→ **Exercise prompt**
Nothing but a verbatim copy of the data, minus the images, should be returned.

##########

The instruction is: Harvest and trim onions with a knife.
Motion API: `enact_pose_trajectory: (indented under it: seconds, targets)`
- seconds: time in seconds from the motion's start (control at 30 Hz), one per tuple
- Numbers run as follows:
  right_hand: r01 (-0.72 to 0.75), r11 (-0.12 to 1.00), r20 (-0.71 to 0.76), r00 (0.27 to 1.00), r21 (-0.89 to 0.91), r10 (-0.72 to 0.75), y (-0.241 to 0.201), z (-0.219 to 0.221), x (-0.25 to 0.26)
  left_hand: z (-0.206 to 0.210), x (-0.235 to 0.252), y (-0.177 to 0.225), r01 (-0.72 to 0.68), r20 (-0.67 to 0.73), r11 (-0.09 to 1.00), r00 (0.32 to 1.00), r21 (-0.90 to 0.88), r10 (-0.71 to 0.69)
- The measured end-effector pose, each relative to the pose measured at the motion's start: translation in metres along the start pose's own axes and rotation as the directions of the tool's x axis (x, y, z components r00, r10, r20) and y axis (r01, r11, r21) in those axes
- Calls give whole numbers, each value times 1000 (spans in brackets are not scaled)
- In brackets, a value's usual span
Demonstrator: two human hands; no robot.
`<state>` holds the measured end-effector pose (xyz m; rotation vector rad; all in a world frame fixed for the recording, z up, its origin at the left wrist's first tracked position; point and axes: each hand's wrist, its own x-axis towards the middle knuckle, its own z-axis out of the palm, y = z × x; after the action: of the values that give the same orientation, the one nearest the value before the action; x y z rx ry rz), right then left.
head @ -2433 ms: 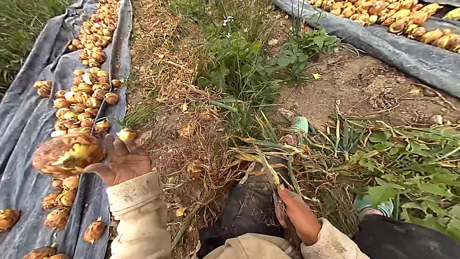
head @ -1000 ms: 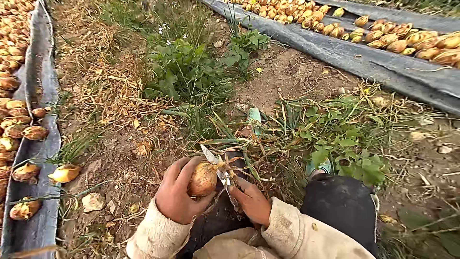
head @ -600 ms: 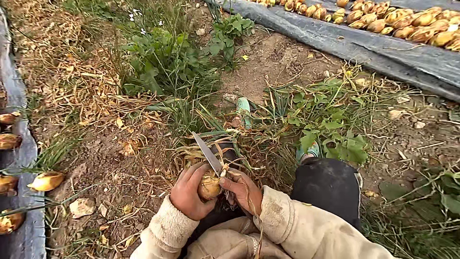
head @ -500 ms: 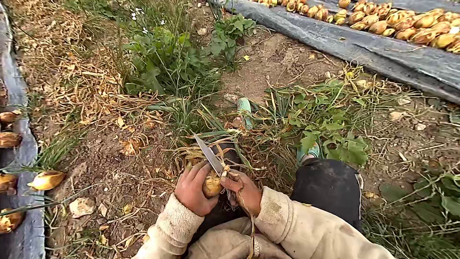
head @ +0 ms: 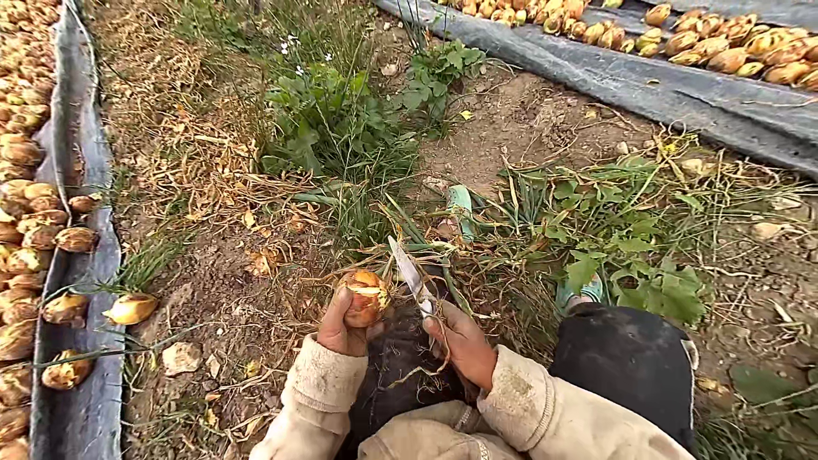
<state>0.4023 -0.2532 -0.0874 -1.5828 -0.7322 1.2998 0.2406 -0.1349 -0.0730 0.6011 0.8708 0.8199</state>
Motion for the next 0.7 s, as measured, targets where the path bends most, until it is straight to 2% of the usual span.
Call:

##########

→ **Expected answer**
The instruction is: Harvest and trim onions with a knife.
Motion API: `enact_pose_trajectory: (indented under it: seconds, targets)`
- seconds: time in seconds from the motion's start (control at 30 Hz), one per tuple
- Numbers run as follows:
  right_hand: r01 (-0.72 to 0.75), r11 (-0.12 to 1.00), r20 (-0.71 to 0.76), r00 (0.27 to 1.00), r21 (-0.89 to 0.91), r10 (-0.72 to 0.75), y (-0.241 to 0.201), z (-0.219 to 0.221), x (-0.25 to 0.26)
  left_hand: z (-0.206 to 0.210), x (-0.235 to 0.252), y (-0.177 to 0.225), r01 (-0.72 to 0.68), r20 (-0.67 to 0.73), r11 (-0.09 to 1.00), r00 (0.32 to 1.00), r21 (-0.90 to 0.88), r10 (-0.71 to 0.69)
- The measured end-effector pose, each relative to the pose measured at the motion's start: translation in metres along the start pose's own axes and rotation as the directions of the tool's x axis (x, y, z components r00, r10, r20) and y axis (r01, r11, r21) in those axes
- Calls give whole numbers, each value times 1000 (spans in brackets are not scaled)
- In brackets, a value's usual span
Demonstrator: two human hands; no robot.
`<state>` holds the measured end-effector pose (xyz m; rotation vector rad; all in a world frame fixed for the recording, z up, its origin at the left wrist's first tracked position; point and axes: each hand's wrist, its own x-axis towards the middle knuckle, its own z-axis out of the palm, y = z × x; after the action: of the values that give the same orientation, the one nearest the value before the action; x y z rx ry rz), right then left.
head @ -2433 ms: 
head @ -1000 ms: 
head @ -600 ms: 
head @ -500 ms: 
head @ +0 ms: 
<state>0.4023 -0.2532 -0.0874 -1.5828 -0.7322 1.2998 0.2406 -0.1349 -0.0730 0.6011 0.8708 0.8199</state>
Motion for the next 0.7 s, as measured, targets where the path bends most, until it is straight to 2% of the usual span.
Call:

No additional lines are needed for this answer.